Ziggy was followed by the Plastic Soul era, in which Bowie became interested in music that was being played in the dance halls of the time. He worked with Luther Vandross and Andy Newmark, and coined the term "Plastic Soul" as a knowing wink to his extraordinarily white and British reinterpretations of R&B and funk influences. "Station to Station" introduced Bowie's final character, the Thin White Duke. This era was largely fueled by cocaine, and this record (probably my favorite) heavily employed religious themes and returned Bowie to his preoccupations with the esoteric played over pop synths and pre-industrial beats. Even while the influences chimed through, Bowie still made groundbreaking art.

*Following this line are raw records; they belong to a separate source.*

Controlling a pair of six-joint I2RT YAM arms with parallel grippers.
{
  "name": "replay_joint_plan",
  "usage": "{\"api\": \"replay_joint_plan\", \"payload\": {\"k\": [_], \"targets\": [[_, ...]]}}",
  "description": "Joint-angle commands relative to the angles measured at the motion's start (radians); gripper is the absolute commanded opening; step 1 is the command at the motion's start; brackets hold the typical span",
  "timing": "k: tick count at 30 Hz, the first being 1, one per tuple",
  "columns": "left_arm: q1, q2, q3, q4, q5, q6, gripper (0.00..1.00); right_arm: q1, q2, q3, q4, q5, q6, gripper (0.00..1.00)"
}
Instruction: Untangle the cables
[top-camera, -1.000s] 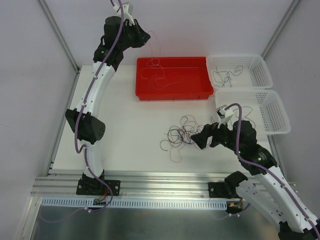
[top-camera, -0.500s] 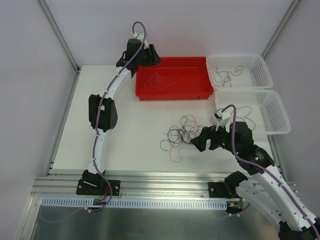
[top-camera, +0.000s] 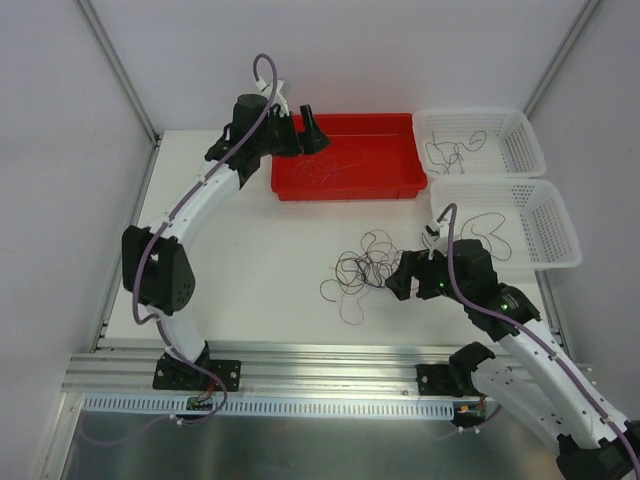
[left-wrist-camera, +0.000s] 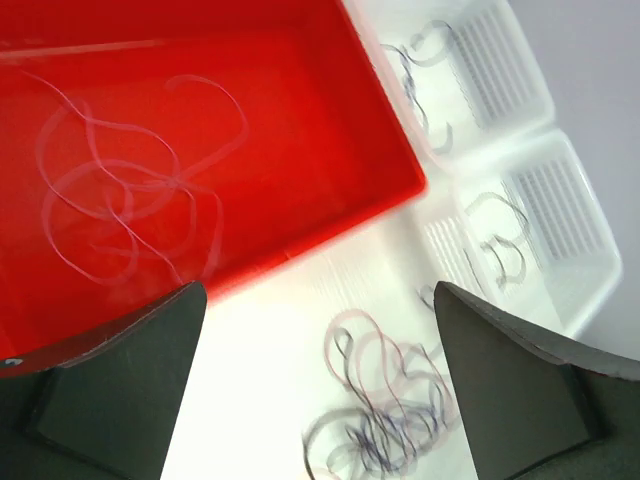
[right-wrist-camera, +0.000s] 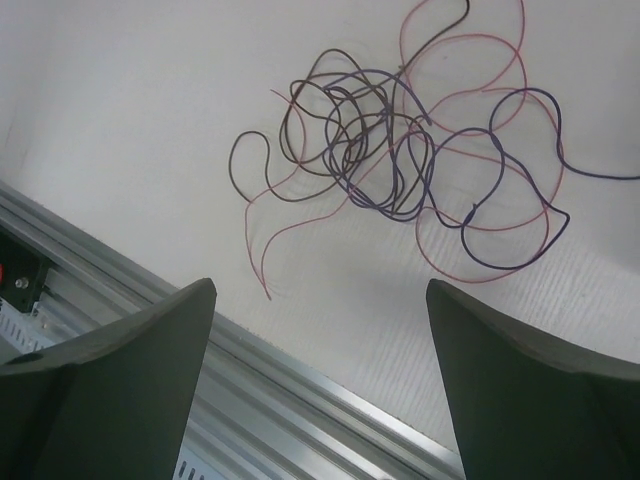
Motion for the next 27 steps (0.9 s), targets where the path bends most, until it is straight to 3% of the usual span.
{"api": "replay_joint_plan", "payload": {"k": [1,8,13,20,27], "targets": [[-0.052,-0.184,-0.165,0.016,0.014,-0.019,0.99,0.003,0.037,0.010,-0.030,0.060,0.038,0.91],[-0.181,-0.382,-0.509,-0.071,-0.087,-0.049,0.98,0.003,0.053,-0.047,0.021,0.129,0.105,0.88],[-0.302,-0.410,-0.624,-0.087,-0.151,-0.137,0.97,0.003,0.083,-0.082,0.067,0.277,0.136,0.86],[-0.415,-0.276,-0.573,-0.091,-0.237,-0.117,0.92,0.003,0.190,-0.096,0.140,0.288,0.164,0.82],[-0.465,-0.102,-0.488,-0.094,-0.290,0.015,0.76,0.003,0.210,-0.117,0.191,0.263,0.153,0.79]]}}
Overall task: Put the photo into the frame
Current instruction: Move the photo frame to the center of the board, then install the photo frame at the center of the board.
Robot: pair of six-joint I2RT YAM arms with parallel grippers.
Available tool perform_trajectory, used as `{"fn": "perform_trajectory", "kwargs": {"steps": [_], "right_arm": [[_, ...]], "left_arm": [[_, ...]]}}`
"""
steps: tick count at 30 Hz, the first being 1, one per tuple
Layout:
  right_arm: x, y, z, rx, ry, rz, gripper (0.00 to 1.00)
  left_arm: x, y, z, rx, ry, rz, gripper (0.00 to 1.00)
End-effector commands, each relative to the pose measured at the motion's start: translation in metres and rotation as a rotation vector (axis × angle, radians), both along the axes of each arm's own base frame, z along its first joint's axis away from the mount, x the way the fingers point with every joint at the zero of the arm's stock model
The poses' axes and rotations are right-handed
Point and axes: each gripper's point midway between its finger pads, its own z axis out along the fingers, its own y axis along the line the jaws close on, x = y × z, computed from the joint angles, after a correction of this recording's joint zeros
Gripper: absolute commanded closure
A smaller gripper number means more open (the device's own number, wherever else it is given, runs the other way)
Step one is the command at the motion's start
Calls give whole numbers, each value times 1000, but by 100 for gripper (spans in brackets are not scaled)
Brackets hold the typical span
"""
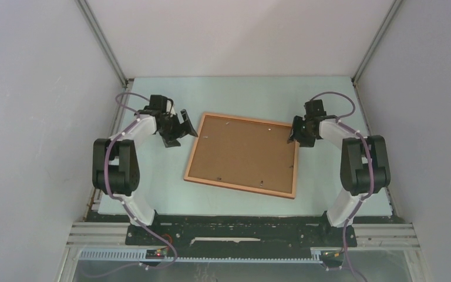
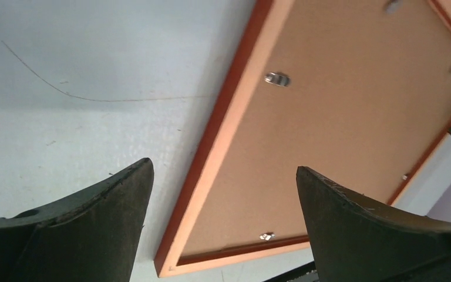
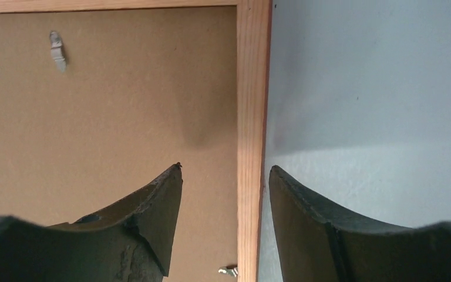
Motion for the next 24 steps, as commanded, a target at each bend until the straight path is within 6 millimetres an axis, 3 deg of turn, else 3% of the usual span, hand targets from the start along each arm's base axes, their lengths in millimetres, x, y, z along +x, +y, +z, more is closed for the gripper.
{"fn": "perform_trajectory", "kwargs": {"steps": [1,4,9,13,17,24], "right_arm": [[13,6,-5,28,-5,34,37],[9,6,-15,24,20,75,40],[5,13,-22,49,42,133,56],[6,22,-18,67,23,161,63],[6,29,-17,81,17,178,64],[7,32,-15,103,9,184,69]], "left_arm": [[24,9,9,76,-29,-6,2],[25,6,-5,85,-1,-20,4],[19,-11,-27,145,28,-99,15],[21,-7,-29,195,54,-99,23],[23,-4,-32,255,64,-92,23],[41,-2,-31,316,39,-56,31]]}}
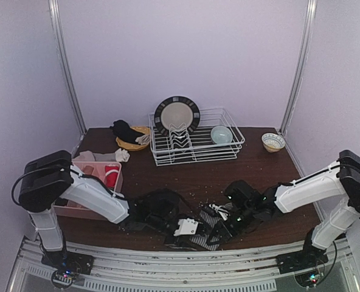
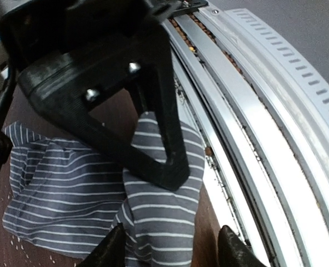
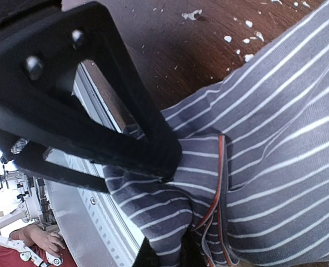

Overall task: Roll the underwear
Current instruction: Roll the underwear at the center of the board.

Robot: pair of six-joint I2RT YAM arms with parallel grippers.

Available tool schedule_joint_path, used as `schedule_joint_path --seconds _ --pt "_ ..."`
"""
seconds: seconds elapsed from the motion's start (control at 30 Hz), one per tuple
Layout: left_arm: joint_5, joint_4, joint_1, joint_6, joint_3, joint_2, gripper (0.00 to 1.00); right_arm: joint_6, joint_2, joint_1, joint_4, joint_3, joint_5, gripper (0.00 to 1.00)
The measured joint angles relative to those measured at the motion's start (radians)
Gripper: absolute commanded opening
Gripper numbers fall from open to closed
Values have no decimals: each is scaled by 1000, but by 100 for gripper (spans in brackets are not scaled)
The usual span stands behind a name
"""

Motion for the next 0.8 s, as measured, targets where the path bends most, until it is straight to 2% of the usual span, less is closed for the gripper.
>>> schedule_joint_path --seconds 0.2,0.23,0.3,0.37,0.43,0.63,0.8 --pt "-6 -44 3 19 40 29 0 5 6 0 11 -3 -12 0" --pt "-6 -45 4 17 41 29 0 8 6 0 14 -5 -13 2" --pt "-4 -47 4 11 41 29 0 21 5 -3 22 -11 -16 20" --pt "0 -45 5 1 40 29 0 40 -6 -3 30 -20 -12 34" --pt "15 -45 5 -16 41 29 0 47 -43 6 35 -39 16 40" --pt "106 -105 6 -107 55 29 0 55 -267 76 -10 -102 224 45" --pt "195 -212 23 -212 99 32 0 43 -425 176 -45 -118 462 41"
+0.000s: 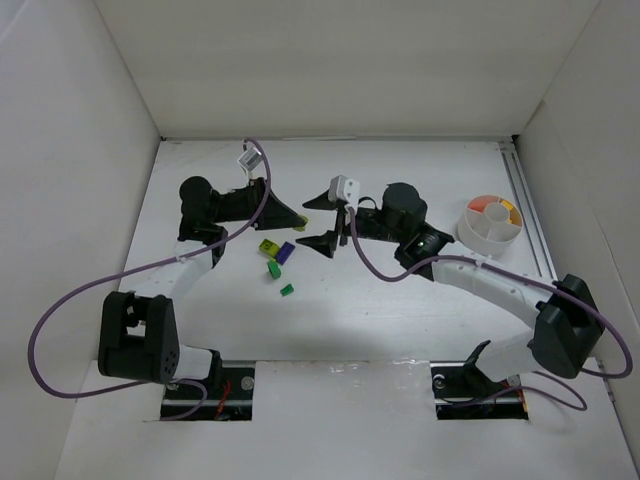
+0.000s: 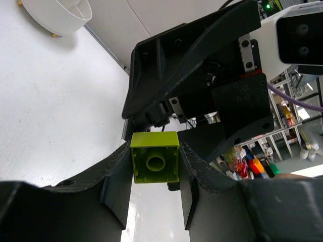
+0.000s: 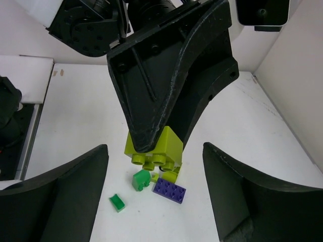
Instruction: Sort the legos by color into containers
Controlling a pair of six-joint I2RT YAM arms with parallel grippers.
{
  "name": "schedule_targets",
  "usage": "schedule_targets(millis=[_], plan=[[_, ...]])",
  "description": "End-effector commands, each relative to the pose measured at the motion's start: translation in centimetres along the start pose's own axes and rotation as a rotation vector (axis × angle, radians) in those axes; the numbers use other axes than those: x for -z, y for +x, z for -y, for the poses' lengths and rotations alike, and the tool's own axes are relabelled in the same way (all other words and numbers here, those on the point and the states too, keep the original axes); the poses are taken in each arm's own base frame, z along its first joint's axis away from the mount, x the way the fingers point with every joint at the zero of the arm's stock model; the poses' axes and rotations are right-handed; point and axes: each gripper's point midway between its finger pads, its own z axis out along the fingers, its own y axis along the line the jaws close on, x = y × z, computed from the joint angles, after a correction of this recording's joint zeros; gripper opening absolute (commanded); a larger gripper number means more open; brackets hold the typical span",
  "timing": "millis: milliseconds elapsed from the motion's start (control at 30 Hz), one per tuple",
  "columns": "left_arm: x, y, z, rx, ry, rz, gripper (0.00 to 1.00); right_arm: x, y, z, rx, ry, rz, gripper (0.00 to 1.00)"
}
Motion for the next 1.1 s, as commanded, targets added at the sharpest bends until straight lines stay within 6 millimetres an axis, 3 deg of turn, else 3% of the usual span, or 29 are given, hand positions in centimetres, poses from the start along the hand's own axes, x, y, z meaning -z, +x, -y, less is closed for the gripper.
schedule_targets(millis=[0, 267, 633, 933, 967, 1067], plan=[[0.1, 0.4, 1.8, -0.101, 0.029, -0.027, 0.0, -0.5, -3.8, 0.5, 0.063, -0.001, 0.094, 0.8], [0.1, 0.4, 1.7, -0.102, 0.022, -0.03, 0.0, -1.0, -3.2, 0.4, 0.081, 0.011, 0.077, 0.57], [0.1, 0.4, 1.5, -0.103, 0.015, -0.023, 0.02, -0.5, -2.7, 0.3, 0.133, 0.053, 0.06, 0.38], [0.0, 0.2, 1.6, -0.134, 0.013, -0.013, 0.33, 0.0, -2.3, 0.9, 0.192, 0.149, 0.046, 0.17], [0.0, 0.0, 1.6, -0.135, 0.01, -0.005, 0.46, 0.2, -2.8, 0.9, 0.197, 0.151, 0.055, 0.16], [0.0, 0.0, 1.7, -0.143, 0.012, -0.004, 0.63, 0.8, -2.7, 1.1, 0.205, 0.177, 0.048, 0.11]])
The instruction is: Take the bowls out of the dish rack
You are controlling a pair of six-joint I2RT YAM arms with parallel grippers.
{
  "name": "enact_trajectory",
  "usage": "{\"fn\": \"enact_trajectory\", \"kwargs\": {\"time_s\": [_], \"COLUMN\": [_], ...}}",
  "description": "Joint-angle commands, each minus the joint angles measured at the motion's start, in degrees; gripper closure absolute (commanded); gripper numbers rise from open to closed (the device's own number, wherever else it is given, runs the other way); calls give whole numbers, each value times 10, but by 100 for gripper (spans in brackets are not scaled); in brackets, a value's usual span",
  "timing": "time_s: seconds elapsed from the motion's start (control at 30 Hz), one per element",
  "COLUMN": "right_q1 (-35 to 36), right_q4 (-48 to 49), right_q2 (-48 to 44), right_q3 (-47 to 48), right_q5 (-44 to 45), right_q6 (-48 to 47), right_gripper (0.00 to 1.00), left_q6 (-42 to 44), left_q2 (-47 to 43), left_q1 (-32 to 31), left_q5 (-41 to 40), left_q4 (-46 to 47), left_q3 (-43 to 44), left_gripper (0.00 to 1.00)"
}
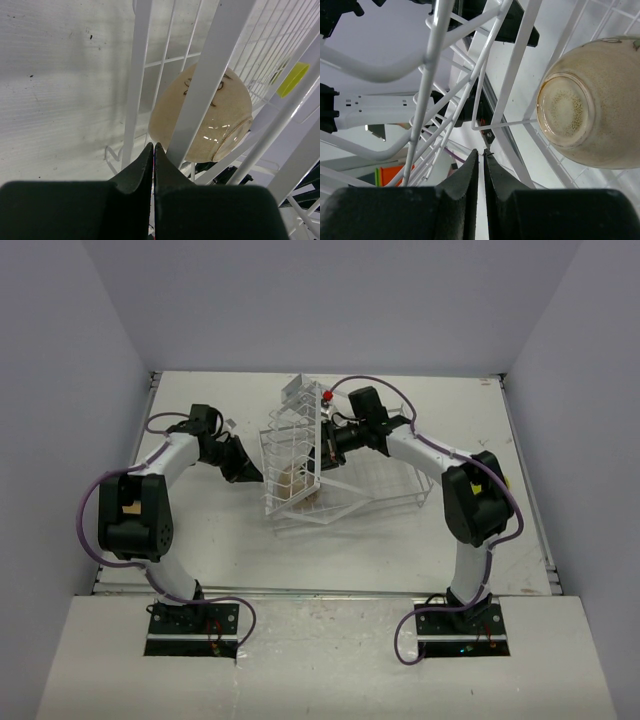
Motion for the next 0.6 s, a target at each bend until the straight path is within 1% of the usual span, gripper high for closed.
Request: {"fn": "enact_trajectory", "kwargs": {"time_s": [0.0, 0.07, 0.17, 0.33, 0.43, 0.57], "right_q1": [-3, -3, -6, -11, -11, -12], "right_q4": [39, 17, -19, -53, -101, -128], "right_q2": [-34, -34, -34, -33, -24, -23], "right_q3": [6, 11, 25, 47, 70, 76], "right_q5": [-27, -21, 15, 67, 97, 143], "right_q6": [0, -8, -27, -43, -61, -59], "right_gripper": [92, 92, 96, 95, 94, 94], "left_q6": [5, 5, 6, 7, 8, 8], "left_q2": [-8, -8, -8, -8, -8, -6], "left_q1": [-4, -4, -4, -4, -4, -4], "left_q5": [44, 44, 45, 47, 47, 49], "left_q4": [17, 17, 17, 18, 18, 18], "left_q3": [11, 10, 9, 8, 8, 8], "left_gripper": [99, 99, 99, 99, 99, 99]}}
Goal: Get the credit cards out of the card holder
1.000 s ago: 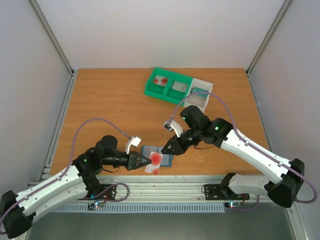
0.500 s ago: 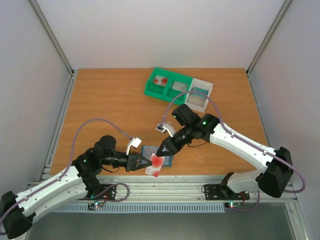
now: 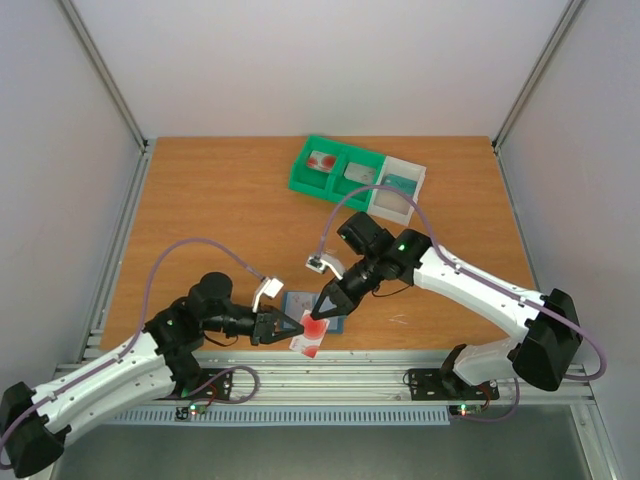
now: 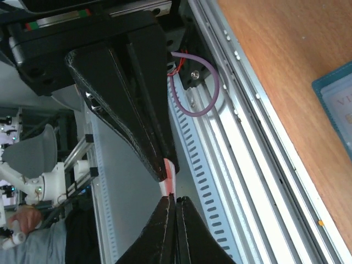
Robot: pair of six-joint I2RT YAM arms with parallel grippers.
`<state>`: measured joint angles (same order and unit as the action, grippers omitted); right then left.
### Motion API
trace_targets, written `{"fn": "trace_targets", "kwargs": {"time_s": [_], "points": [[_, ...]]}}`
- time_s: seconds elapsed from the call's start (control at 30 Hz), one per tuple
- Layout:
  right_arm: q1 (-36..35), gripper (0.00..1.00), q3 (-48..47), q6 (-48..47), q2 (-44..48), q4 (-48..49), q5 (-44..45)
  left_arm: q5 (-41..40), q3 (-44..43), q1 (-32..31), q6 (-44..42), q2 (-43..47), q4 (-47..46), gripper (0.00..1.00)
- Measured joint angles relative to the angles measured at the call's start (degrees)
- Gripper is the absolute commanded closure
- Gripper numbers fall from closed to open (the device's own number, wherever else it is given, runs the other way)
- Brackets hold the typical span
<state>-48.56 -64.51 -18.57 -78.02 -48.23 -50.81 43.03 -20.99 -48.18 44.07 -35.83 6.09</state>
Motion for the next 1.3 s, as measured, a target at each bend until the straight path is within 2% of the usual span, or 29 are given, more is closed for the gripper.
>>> {"fn": "trace_targets", "kwargs": {"time_s": [0.1,0.17,0.27,0.4,0.47,0.67,0.83,1.13,1.3], "points": [[-0.02,0.99,0.59,0.33,0.7,0.9,-1.53,-1.99,-0.04,-0.04,-0.83,0.94,1.14,0.73],[-0.04,0.99,1.05,0.76,1.25,1.86,-1.84,-4.61,-0.59,-0.04,-1.6,2.19,3.82,0.5],[-0.07,0.99,1.51,2.01,1.51,3.28,-1.79,-10.29,-2.27,-0.07,-2.4,5.84,8.9,0.3],[-0.07,0.99,2.84,5.46,2.14,6.64,1.05,-18.64,-5.51,-0.04,-3.34,11.72,15.26,0.15],[-0.04,0.99,3.52,7.82,2.45,8.85,3.63,-22.77,-6.95,-0.04,-3.78,14.49,18.27,0.02],[0.13,0.99,3.91,14.19,2.6,14.08,12.81,-33.48,-9.22,-0.04,-4.5,19.1,26.71,0.01],[1.92,0.99,3.93,19.45,2.64,17.68,19.78,-38.23,-9.22,-0.04,-4.52,20.92,31.34,0.01],[8.94,0.99,5.77,27.85,2.45,25.79,28.59,-43.41,-7.39,-0.04,-4.02,20.26,31.69,0.01],[12.94,0.99,5.6,31.5,-1.51,31.17,31.21,-44.98,-3.93,-0.04,-4.07,17.25,29.49,0.01]]}}
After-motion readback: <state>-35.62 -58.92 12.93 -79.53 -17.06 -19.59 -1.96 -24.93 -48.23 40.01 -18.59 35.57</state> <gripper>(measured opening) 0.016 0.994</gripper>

The 70's closed with Bowie's Berlin Trilogy, a three disc series that received mixed critical and public opinions. Bowie worked with Brian Eno to produce German-rock influenced instrumentals, worked with a veritable who's who of Prog Rock, and "Low" boasts one of the most unique and mysterious drum sounds ever recorded. Following this trilogy, both David and the world met Mtv.
Was ever a medium and an artist a better match? "Let's Dance" exploded into pop culture boasting slick Niles Rodgers production, a guest appearance by a young Stevie Ray Vaughn (seriously!), and genius deployment of the new medium of music videos. The decade rounded out by Bowie forming Tin Machine, which functioned as a democratic band in which Bowie did something new yet again - he fully collaborated with a group of musicians.
The next decade saw Bowie embracing his influences more than treading new waters, yet his career remained groundbreaking. He recorded his first digital album with proud nods to big beat and house music. He released the very first album for download from the internet, and worked within the new structures of electronic communication and visibility to embrace new ways to make art and connect with fans.
After an unacknowledged decade long break, David Bowie surprised the world with 2013's "The Next Day," and just days ago he gifted us with "Blackstar." His final record is a collaboration with a jazz quartet and cites influences from modern hip hop. The album was produced by Bowie's long time collaborator Tony Visconti, who states that Bowie intended to leave us one final gift with this record, and wanted us to know that he was at peace with his fate.
Peppered throughout his musical career, Bowie dipped his toes into the world of cinema, giving us memorable performances in "The Hunger," "The Man Who Fell to Earth," and of course as everyone's favorite Goblin King in "Labyrinth." I'm not even a little ashamed to admit that "Labyrinth" actually produced one of my very favorite Bowie songs.
David Bowie, even through all his faces, remained true to his themes, questions, and fears. He taught us how to shout our messages through restrained drama. He wondered if peace was possible through excess. He waxed on the occult, the esoteric, and nihilism. He showed us the horrors of his dystopia, yet somehow made beautiful the death of a lonely man in space. David Bowie understood the beauty of loneliness and mourned the loss of childhood. He connected with those conflicted about sexuality, gender, morality, and purpose and never once alienated the rest of his massive fandom by only speaking to those who mirrored one of his many faces.
Dean Podesta summed it all up brilliantly today: "If you're ever sad, just remember the world is 4.543 billion years old and you somehow managed to exist at the same time as David Bowie."